This work is licensed under a Creative Commons Attribution-ShareAlike 4.0 International License (http://creativecommons.org/licenses/by-sa/4.0/).
The R markdown source for this document is https://www.stat.umn.edu/geyer/3701/repro/baz.Rmd.
The version of R used to make this document is 4.4.1.
The version of the rmarkdown package used to make
this document is 2.28.
The version of the knitr package used to make this
document is 1.48.
This is a demo for using the R package rmarkdown. To get
started make a plain text file (like the source file cited above) with suffix .Rmd, and then
turn it into a PDF file using the R commands
library("rmarkdown")
render("baz.Rmd", output_format="pdf_document")
If instead you wish to make an HTML document, change
"pdf_document" to "html_document". If instead
you wish to have some other output format, how to do that is
explained in the Rmarkdown documentation.

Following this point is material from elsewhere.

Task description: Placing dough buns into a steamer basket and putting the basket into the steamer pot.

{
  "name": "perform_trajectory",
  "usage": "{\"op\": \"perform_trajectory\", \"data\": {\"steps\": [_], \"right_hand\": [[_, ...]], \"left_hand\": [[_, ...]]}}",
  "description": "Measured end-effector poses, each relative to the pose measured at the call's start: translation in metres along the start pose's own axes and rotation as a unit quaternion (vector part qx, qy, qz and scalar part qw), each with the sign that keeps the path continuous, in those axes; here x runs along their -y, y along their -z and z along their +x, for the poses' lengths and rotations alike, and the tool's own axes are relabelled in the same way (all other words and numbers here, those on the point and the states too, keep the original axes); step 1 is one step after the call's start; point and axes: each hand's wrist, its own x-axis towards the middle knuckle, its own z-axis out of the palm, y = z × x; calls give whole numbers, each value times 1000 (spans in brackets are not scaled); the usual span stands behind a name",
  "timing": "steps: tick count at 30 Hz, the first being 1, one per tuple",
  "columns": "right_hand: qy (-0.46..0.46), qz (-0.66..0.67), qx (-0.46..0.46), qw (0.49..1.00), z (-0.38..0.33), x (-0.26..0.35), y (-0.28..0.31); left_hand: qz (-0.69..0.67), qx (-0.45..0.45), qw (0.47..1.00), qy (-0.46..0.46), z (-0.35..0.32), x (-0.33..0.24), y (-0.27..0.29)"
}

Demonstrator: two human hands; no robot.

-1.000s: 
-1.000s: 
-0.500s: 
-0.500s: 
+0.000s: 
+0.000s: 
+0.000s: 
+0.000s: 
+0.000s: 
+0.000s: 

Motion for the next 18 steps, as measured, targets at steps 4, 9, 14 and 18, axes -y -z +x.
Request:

Now include R in our document. Here’s a simple example
2 + 2
## [1] 4
This is a “code chunk” processed by rmarkdown. When
rmarkdown hits such a thing, it processes it, runs R to get
the results, and stuffs the results (by default) in the file it is
creating. The text between code chunks is markdown, a
“lightweight markup language” that has become widely used in several
variants (it is used by both reddit and
github, for example). The web site for the R variant is http://rmarkdown.rstudio.com/.
Plots get a little more complicated. First we make something to plot (simulate regression data).
n <- 50
x <- seq(1, n)
a.true <- 3
b.true <- 1.5
y.true <- a.true + b.true * x
s.true <- 17.3
y <- y.true + s.true * rnorm(n)
out1 <- lm(y ~ x)
summary(out1)
##
## Call:
## lm(formula = y ~ x)
##
## Residuals:
## Min 1Q Median 3Q Max
## -37.49 -11.36 -3.65 12.34 52.21
##
## Coefficients:
## Estimate Std. Error t value Pr(>|t|)
## (Intercept) 2.1144 4.9935 0.423 0.674
## x 1.5907 0.1704 9.333 2.3e-12 ***
## ---
## Signif. codes: 0 '***' 0.001 '**' 0.01 '*' 0.05 '.' 0.1 ' ' 1
##
## Residual standard error: 17.39 on 48 degrees of freedom
## Multiple R-squared: 0.6447, Adjusted R-squared: 0.6373
## F-statistic: 87.11 on 1 and 48 DF, p-value: 2.305e-12
plot(x, y)
abline(out1)
Scatter Plot with Regression Line
Sometimes we want to show the code, discuss it, and then show the figure. Or for some other reason we don’t want the code immediately followed by the figure. This shows how to do that.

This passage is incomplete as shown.